In a negligence action, the payment of damages is intended to restore the Plaintiff (insofar as the payment of money can accomplish that goal) to the condition that the Plaintiff would have been in but for the negligence of the Defendant.
When two or more Defendants cause the same injury to a Plaintiff, all of them are responsible to the Plaintiff for the total amount of the damages even if their respective degrees of fault differ. This is called “joint and several” liability. A Plaintiff in that situation can collect different amounts from each Defendant, depending on the degree of fault. Alternatively, the Plaintiff can elect to collect the total amount of damages from any one Defendant, in which case that Defendant is entitled to seek contribution from the others, again according to their respective degrees of fault. Thus, in principle, no Defendant ends up paying more than his or her fair share.
Negligent parties who cause different injuries to the same Plaintiff are only liable to compensate the Plaintiff for the injury each of them caused. These Defendants are only “severally” liable to the Plaintiff and therefore cannot claim contribution from one another.
These principles are designed to ensure that a negligent party can only be liable for the harm caused by their negligence and not for the harm caused by someone else. However, a case decided by the British Columbia Court of Appeal has imposed joint and several liability on Defendants who caused injury to a Plaintiff by negligent acts separated by a significant period of time.
In the case of Bradley v. Groves, the Plaintiff, Mrs. Bradley, was involved in two motor vehicle accidents, one in 2006 and one in 2008. In both accidents Mrs. Bradley sustained soft tissue injures to her neck. In 2009 the action against Mrs. Groves, the Defendant in the first accident, went to trial. The Trial Judge found that the injuries caused by the first and second accidents were “indivisible”. This meant that the Court was not able to determine on the basis of the evidence the degrees to which each accident had caused Mrs. Bradley’s present state. Therefore, based on the principle of joint and several liability, Mrs. Groves was held responsible for 100% of the damages caused by both accidents.
Mrs. Groves appealed to the B.C. Court of Appeal, claiming that the Trial Judge ought to have “disentangled” the damage she caused from that caused by the other driver two years later, and that she should only be liable for harm she created. The Court of Appeal disagreed and dismissed her appeal. Leave to appeal that decision to the Supreme Court of Canada was denied, with no reasons given.

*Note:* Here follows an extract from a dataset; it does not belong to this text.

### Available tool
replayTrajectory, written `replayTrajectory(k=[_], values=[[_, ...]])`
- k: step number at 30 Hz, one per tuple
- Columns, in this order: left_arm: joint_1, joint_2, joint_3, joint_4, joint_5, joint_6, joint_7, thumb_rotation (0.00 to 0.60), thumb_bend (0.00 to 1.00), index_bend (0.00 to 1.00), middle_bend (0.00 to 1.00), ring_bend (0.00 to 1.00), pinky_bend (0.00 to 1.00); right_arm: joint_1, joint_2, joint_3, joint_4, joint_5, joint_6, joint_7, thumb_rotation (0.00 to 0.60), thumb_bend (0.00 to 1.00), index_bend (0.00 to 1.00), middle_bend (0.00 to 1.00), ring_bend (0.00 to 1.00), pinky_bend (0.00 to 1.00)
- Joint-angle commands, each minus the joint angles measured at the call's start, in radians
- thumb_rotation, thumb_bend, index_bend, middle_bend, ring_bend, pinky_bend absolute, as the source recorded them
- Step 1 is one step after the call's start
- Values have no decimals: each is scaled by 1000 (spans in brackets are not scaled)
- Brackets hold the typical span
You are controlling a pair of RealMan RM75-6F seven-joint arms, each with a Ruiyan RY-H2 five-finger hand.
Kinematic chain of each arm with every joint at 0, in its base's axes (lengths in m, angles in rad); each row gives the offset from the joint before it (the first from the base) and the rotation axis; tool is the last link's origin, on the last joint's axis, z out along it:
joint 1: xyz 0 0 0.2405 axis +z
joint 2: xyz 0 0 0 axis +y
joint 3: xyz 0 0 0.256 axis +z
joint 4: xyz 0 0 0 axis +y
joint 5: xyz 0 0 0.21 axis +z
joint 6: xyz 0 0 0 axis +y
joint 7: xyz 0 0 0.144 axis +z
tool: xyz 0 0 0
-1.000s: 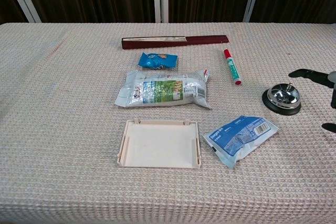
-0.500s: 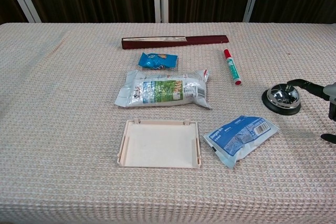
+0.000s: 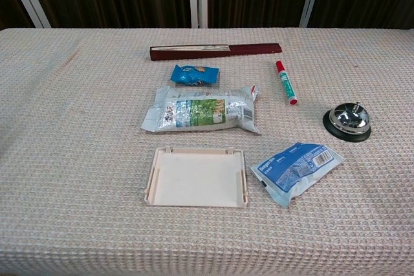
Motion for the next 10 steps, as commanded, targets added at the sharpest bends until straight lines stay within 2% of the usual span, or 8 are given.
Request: replayTrajectory(k=[1, 6, 10], values=[[5, 4, 2, -6, 3, 7, 2, 244, 12, 114, 85, 71, 176, -130, 59, -16, 111, 16, 131, 175, 600, 168, 0, 3, 0, 6], [8, 6, -1, -1, -1, 11, -9, 241, 12, 114, 85, 71, 176, -217, 56, 2, 238, 118, 133, 351, 600, 77, 0, 0, 0, 0], [3, 0, -5, 11, -5, 4, -21, 241, 12, 114, 85, 71, 175, -241, 29, 4, 304, 122, 116, 408, 600, 49, 0, 0, 0, 0]])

In the result, Mrs. Groves became liable to pay Mrs. Bradley’s damages for injuries caused by someone else. Of course, since Mrs. Groves and the driver in the second motor vehicle accident were jointly and severally liable, Mrs. Groves could, in theory, sue that other driver for contribution (assuming that the other driver could be found). However that does not address the legal issue arising from the finding.

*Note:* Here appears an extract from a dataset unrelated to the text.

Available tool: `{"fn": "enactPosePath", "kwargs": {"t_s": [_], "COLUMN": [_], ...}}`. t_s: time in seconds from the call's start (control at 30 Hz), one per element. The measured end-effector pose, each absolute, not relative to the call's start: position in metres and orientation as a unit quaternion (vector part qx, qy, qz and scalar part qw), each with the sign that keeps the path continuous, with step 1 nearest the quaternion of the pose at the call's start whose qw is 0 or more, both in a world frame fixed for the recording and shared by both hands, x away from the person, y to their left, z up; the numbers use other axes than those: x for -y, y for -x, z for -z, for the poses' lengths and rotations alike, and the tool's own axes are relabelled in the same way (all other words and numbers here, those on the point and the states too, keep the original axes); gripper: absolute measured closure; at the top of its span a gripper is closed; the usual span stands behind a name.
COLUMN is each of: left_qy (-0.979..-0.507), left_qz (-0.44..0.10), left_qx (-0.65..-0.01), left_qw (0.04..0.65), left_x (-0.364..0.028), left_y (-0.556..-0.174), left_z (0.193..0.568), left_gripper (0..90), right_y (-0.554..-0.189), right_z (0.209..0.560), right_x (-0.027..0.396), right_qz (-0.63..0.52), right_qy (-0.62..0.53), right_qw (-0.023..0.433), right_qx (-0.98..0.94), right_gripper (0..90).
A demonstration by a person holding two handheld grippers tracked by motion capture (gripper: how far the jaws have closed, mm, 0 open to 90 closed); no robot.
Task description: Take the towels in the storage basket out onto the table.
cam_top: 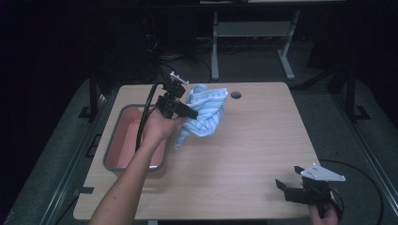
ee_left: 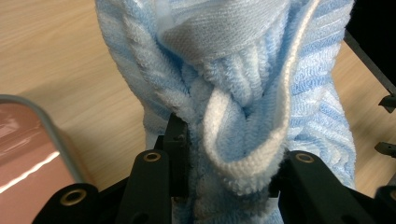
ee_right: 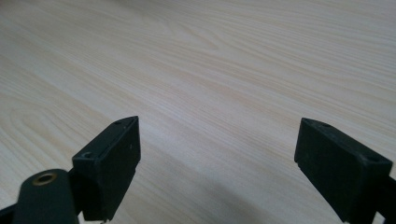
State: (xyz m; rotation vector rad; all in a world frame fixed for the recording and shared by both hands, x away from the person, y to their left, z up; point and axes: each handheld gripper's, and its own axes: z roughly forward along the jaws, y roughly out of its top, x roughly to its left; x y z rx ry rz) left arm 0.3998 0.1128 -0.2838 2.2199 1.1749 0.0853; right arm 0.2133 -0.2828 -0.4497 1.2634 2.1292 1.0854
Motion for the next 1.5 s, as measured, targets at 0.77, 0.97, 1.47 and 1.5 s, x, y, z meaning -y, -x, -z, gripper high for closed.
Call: {"fn": "enactPosePath", "kwargs": {"t_s": [0.77, 0.97, 1.47, 1.5], "left_qy": [-0.852, -0.856, -0.859, -0.859], "left_qz": [-0.003, 0.005, 0.024, 0.024], "left_qx": [-0.435, -0.434, -0.435, -0.436], "left_qw": [0.289, 0.279, 0.269, 0.269], "left_x": [-0.072, -0.059, -0.04, -0.039], "left_y": [-0.419, -0.421, -0.428, -0.428], "left_z": [0.322, 0.336, 0.363, 0.364], "left_gripper": [64.3, 64.2, 63.9, 63.9], "right_y": [-0.214, -0.214, -0.214, -0.214], "right_z": [0.449, 0.448, 0.447, 0.447], "right_x": [0.285, 0.285, 0.285, 0.285], "right_qz": [-0.397, -0.399, -0.4, -0.4], "right_qy": [-0.454, -0.452, -0.454, -0.452], "right_qw": [0.215, 0.216, 0.215, 0.215], "right_qx": [-0.768, -0.768, -0.767, -0.768], "right_gripper": [13.8, 13.8, 13.8, 13.8]}}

The issue is the characterization of injuries which occurred two years apart as “indivisible”, when they are clearly not the same injury. No doubt the symptoms of the injuries were similar (i.e. neck pain), but it is simply not possible that Mrs. Bradley sustained the same injury in 2006 and 2008. Again, Mrs. Groves should not be held legally responsible for damage clearly caused by someone else.

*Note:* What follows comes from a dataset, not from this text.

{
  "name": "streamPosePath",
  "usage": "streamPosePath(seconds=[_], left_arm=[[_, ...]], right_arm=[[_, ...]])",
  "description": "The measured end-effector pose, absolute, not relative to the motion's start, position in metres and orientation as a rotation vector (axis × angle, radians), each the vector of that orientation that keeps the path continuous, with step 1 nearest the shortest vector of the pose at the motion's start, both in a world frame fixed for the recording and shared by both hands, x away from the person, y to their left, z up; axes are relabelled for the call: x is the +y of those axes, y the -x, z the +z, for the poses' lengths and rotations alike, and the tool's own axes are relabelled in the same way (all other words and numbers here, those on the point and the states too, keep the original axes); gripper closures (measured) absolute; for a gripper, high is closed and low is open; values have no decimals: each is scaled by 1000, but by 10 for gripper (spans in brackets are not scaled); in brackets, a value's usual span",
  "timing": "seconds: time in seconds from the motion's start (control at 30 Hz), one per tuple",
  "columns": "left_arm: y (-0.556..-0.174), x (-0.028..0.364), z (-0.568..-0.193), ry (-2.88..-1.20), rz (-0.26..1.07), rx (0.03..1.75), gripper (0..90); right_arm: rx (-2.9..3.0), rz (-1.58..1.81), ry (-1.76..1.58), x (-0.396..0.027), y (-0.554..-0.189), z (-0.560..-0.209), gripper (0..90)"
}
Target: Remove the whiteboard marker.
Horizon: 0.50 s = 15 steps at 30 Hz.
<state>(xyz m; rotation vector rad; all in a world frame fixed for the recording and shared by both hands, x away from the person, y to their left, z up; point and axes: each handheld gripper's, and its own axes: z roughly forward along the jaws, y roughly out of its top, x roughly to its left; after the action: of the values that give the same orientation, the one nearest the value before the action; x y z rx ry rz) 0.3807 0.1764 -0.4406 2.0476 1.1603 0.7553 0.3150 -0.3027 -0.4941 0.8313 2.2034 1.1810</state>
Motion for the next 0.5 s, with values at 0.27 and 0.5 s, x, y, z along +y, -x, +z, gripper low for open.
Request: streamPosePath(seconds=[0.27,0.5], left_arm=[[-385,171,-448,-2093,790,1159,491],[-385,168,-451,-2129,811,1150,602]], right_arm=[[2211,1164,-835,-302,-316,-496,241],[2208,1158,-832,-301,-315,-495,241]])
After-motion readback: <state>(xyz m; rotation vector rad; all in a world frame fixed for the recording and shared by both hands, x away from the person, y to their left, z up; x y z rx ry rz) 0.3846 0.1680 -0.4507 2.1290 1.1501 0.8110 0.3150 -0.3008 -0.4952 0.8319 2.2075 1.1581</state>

The reasoning found in Bradley v. Groves has been expressly rejected in other jurisdictions, such as Ontario, where one judge concluded that individuals who had caused damage to a Plaintiff through sexual assault over the course of many years “are each accountable for their individual conduct but not for that of others”1 .
Indeed the Supreme Court of Canada in Blackwater v. Plint stated:
Untangling the different sources of damage and loss may be nigh impossible. Yet the law requires that it be done, since at law a Plaintiff is entitled only to be compensated for the loss caused by the actionable wrong.
This development creates confusion in the law and potential problems for Defendants.
The analysis found in Bradley v. Groves has not yet been applied in Alberta, nor should it be. Hopefully, our Courts will continue to assess damages in these types of cases according to the traditional analysis whereby the Plaintiff's loss is assessed as of the day before the subsequent injury occurred and, if need be, damages for the subsequent injury are assessed as the total loss suffered, less the damages attributable to the first injury.